Negotiations are another way forward – one with public support, but with preconditions. All told, 64 percent of Afghans say the government should negotiate a settlement with the Taliban in which they're allowed to hold political offices if they agree to stop fighting. But among those who support negotiations, most by far, seven in 10, say talks should occur only if the Taliban stop fighting first.
As for the likely outcome, expectations are fractured – but in a telling result, few Afghans, 33 percent, think the government, with foreign support, will defeat the Taliban outright. Another 33 percent expect a negotiated settlement; 19 percent, continued fighting. Just 8 percent foresee an outright Taliban victory.
NEIGHBORS and OTHERS – All this comes against the backdrop of marked discomfort with neighboring Pakistan. Reflecting long-tense relations, a near-unanimous 91 percent of Afghans have an unfavorable opinion of Pakistan (up 11 points from last year), 86 percent say Pakistan is playing a negative role in Afghanistan and 67 percent think Pakistan is allowing the Taliban to operate within its borders.
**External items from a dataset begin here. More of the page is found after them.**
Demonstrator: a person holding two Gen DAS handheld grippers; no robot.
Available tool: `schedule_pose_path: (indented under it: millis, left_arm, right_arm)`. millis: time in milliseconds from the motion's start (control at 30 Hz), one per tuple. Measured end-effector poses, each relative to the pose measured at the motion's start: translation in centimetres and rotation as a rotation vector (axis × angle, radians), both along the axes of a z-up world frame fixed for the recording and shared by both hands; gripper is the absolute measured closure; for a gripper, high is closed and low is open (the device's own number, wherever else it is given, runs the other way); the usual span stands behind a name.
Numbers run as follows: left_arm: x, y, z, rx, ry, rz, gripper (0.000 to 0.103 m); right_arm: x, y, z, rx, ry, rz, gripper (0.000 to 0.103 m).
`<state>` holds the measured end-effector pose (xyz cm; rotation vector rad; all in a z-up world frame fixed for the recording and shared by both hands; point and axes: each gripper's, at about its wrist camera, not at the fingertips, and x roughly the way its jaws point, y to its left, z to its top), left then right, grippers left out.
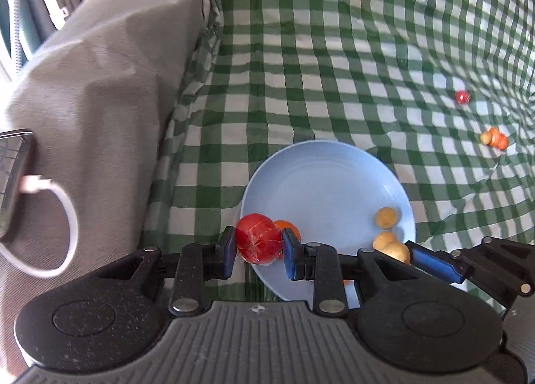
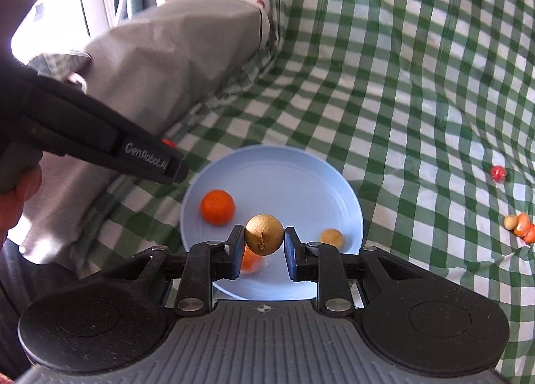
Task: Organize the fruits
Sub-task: 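Carry the red fruit and yellow fruit toward the blue plate with both tools, then lower both fruits onto the blue plate and open both tools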
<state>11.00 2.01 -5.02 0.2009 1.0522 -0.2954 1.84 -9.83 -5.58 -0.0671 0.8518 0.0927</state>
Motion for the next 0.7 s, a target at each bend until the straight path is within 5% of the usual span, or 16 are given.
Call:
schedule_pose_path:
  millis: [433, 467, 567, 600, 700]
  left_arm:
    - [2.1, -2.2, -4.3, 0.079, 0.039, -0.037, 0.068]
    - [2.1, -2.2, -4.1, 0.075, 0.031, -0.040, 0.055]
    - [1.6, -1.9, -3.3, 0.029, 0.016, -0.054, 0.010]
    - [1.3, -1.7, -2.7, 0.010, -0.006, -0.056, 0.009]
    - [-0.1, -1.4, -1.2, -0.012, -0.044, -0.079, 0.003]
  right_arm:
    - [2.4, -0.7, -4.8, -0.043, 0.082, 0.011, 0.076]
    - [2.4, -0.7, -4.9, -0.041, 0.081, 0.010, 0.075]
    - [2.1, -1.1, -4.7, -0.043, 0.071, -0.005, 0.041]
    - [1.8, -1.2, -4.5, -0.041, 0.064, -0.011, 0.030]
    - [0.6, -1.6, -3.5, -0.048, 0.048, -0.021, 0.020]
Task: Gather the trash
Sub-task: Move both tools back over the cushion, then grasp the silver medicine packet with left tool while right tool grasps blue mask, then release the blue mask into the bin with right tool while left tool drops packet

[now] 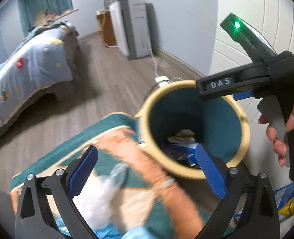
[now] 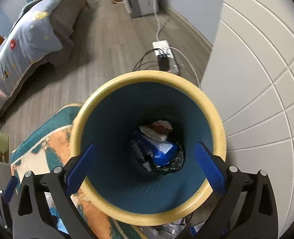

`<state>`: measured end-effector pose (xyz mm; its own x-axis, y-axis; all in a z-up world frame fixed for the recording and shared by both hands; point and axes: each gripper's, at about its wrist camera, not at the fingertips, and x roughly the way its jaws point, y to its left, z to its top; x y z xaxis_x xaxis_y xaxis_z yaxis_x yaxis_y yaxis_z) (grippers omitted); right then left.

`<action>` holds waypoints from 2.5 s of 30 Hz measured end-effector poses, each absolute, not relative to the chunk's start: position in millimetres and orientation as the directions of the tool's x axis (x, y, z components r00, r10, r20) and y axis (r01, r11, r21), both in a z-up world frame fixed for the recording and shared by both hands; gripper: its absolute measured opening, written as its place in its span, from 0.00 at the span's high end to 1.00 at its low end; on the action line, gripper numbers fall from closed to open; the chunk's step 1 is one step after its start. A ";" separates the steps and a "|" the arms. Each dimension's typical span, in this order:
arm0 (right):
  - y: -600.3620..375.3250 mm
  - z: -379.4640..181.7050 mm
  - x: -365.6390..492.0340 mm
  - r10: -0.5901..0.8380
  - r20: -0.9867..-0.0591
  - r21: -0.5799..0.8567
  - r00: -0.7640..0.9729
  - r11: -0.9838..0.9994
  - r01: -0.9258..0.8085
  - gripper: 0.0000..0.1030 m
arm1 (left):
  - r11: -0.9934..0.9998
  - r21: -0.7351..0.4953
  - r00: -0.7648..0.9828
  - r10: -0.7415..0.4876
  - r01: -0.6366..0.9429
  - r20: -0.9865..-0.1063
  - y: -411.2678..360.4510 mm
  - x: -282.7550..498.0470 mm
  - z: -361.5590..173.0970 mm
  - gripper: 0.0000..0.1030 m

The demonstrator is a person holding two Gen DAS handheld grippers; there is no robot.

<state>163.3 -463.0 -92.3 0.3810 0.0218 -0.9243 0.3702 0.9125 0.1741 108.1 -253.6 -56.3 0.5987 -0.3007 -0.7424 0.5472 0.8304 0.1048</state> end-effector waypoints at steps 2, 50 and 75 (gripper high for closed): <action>-452.9 -84.8 163.3 0.015 -0.923 0.157 0.384 0.926 0.342 0.06 | 0.842 0.115 0.615 -0.285 0.528 -0.736 -240.4 106.0 -45.0 0.05; -222.9 -132.8 83.3 0.069 -0.975 0.079 0.211 0.996 0.038 0.11 | 0.996 0.080 0.339 0.087 -0.033 -0.937 64.4 38.9 -137.5 0.05; -212.1 -85.3 94.8 0.185 -0.935 0.165 0.303 0.982 -0.090 0.81 | 0.999 0.038 0.415 0.028 0.017 -0.909 51.8 53.7 -127.6 0.44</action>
In sharp contrast, India's tensions with Pakistan make it broadly appealing in Afghanistan: Seventy-four percent of Afghans see India favorably. Fewer but a majority, 57 percent, also have a favorable view of Iran, Afghanistan's neighbor to the west.
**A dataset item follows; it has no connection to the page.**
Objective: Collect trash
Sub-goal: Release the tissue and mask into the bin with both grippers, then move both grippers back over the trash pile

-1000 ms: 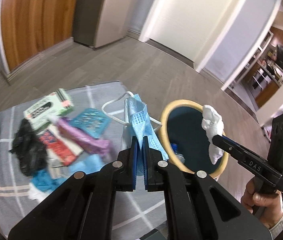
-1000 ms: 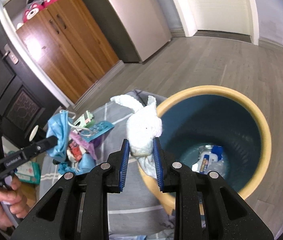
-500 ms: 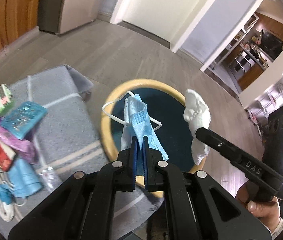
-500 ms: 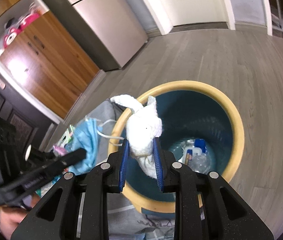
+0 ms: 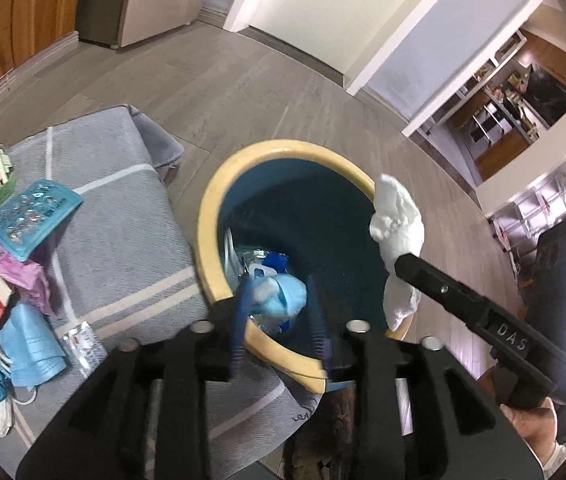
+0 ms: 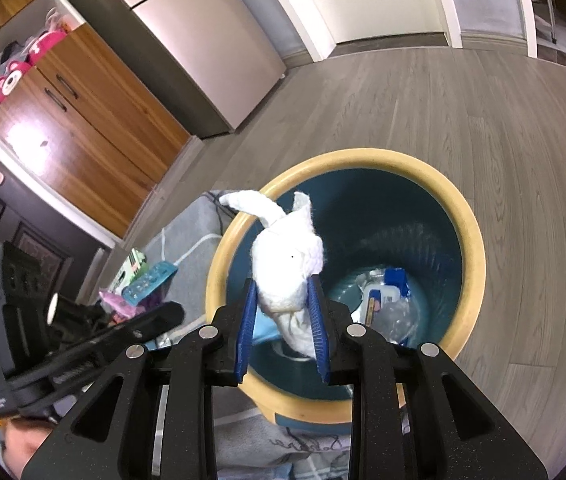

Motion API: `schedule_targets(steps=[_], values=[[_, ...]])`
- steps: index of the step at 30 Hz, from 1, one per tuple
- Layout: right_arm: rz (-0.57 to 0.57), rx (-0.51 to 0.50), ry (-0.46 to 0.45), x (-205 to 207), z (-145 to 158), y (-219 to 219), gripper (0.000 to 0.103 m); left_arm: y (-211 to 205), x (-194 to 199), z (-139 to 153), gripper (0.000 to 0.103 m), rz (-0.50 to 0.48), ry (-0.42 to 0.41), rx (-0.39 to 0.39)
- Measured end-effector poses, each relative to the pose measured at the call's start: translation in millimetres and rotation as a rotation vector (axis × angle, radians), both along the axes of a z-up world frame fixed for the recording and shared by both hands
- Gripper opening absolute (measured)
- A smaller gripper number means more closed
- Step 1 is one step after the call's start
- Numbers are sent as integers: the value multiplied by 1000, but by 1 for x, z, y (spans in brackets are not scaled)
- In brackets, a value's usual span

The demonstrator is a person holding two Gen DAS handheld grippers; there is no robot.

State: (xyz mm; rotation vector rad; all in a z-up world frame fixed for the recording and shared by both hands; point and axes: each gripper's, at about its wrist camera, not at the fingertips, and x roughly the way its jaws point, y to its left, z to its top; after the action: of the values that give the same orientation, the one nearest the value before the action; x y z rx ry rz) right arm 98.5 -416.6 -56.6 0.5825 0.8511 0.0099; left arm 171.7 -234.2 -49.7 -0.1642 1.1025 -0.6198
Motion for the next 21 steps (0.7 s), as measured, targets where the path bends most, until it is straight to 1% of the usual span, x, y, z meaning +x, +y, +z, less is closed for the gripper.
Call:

Among Western countries, Germany's favorability is high, at 61 percent; its NATO/ISAF troops in Afghanistan have been in the North, away from the heaviest fighting. Favorable views of Great Britain are much lower, 39 percent; of the United States, as noted, they've dropped steadily to 47 percent, from a high of 83 percent in 2005.
OPIUM – Another problem, for Afghanistan and the world alike, is its production of opium poppy – and this poll finds continued support for such cultivation in the provinces where it occurs. (The United Nations estimates that Afghanistan produces 93 percent of the world's opium poppy, despite a 6 percent drop in production in 2008.)
In the country as a whole, 63 percent of Afghans call raising opium poppy "unacceptable in all cases." But in the six top-producing provinces that dives to 31 percent – and in Helmand, source of two-thirds of Afghanistan's opium poppy, to just 12 percent. Instead 66 percent in the top-producing provinces (Helmand, Kandahar, Uruzgan, Nimroz and Zabul in the Southwest, and Farah in the West), call it acceptable to cultivate the crop. That peaks at 88 percent in Helmand.
Most who say it's acceptable say that's the case only if there's no other way to earn a living, suggesting openness to alternatives. But the high prices for opium poppy may make alternatives a hard sell. Another challenge: Even nationally, few Afghans, just 13 percent, support spraying pesticides as a way to eradicate the crop.